D. At the end of each run, the script tags each file with a node number and a run number. For example, after completing run 2 on node 5, the photon.cph cherenkf photon file will be named node5.run2.photon.cph (the node can have any alphanumeric name). All output files will accumulate in the directories specified in the pilot files. If a storage directory is given
in runsim.pilot, then at the conclusion of each run, all output files will be moved to this directory. This option permits the generation of files on a local disk before moving the output files to a disk elsewhere on the network. At Grinnell this is important as it avoids serious network traffic if all nodes were using a common storage directory during shower
generation. On a Beowulf cluster, this option may be similarly used to move the files to a common NSF mounted node, e.g. the master node, at the conclusion of each run.

E. The script contains an option for running on OSCAR, the ISU Beowulf
cluster. This cluster uses the OSCAR system and the run_sim script uses the
OSCAR "cexec :node" command. Thus, to use OSLAF and similar systems, the
master node must be NSF mounted on each slave node.

Each processor has a node number, e.g. slave machine 1 has processor numbers 1 and 01. Thus, from GrISU set up a node for each processor you plan to use, e.g. GrISU/1 and GrISU/01 for machine 1, and likewise for machines 0 through 9.

Set up the pilot files in each node directory, choosing the OSLAF option. Then, execute the run_sim script (../run_sim ) within each directory on the master node.

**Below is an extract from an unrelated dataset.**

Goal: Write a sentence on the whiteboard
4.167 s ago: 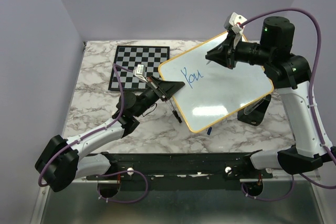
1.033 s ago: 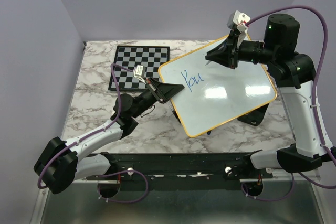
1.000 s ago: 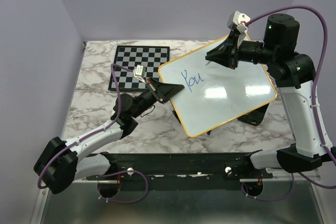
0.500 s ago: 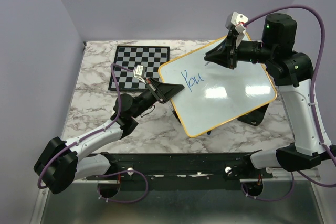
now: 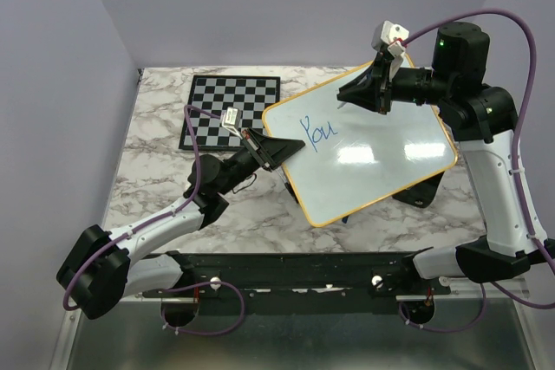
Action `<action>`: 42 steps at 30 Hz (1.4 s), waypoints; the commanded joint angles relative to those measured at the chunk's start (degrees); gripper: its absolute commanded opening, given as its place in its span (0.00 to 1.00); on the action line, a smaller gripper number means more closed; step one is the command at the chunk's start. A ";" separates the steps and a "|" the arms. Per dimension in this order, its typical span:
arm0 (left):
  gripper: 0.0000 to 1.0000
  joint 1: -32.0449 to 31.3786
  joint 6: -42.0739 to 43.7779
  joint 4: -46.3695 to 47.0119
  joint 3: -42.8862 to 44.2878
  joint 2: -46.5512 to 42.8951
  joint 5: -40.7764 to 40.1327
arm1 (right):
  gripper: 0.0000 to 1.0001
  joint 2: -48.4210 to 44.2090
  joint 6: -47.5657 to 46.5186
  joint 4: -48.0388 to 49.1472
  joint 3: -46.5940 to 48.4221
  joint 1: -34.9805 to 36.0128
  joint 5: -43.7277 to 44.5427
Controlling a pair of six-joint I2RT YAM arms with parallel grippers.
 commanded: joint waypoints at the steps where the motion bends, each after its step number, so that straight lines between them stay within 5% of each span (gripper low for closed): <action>1: 0.00 0.32 -3.21 15.66 1.55 -1.05 -0.09 | 0.00 0.32 -1.08 -1.66 1.11 -0.23 -2.50; 42: 0.00 0.50 -3.82 15.22 3.13 -0.26 0.17 | 0.01 2.61 -1.96 -2.36 1.90 -0.14 1.45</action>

The script executes the programs and manages the output files on each node - it determines the node from the node directory name. Notice that you move no files to the slave node disks since the master node is NSF mounted on each slave machine.

F. On OSLAF, I set up a screen (using the UNIX "screen" command) for each node directory. I then start run_sim from within that screen window. Ctrl-A Ctrl-D will place the window in background and you can proceed to the next window. When you log out, all screens are still active and you can later return to each screen (or window) with the "screen -r" command. You can check out "man screen" for more details. Other use the "vnc" software; I've found this is very slow for the connection between Grinnell and Ames. As yet, I have not been able to use "nohup ../run_sim" without problems that I don't understand.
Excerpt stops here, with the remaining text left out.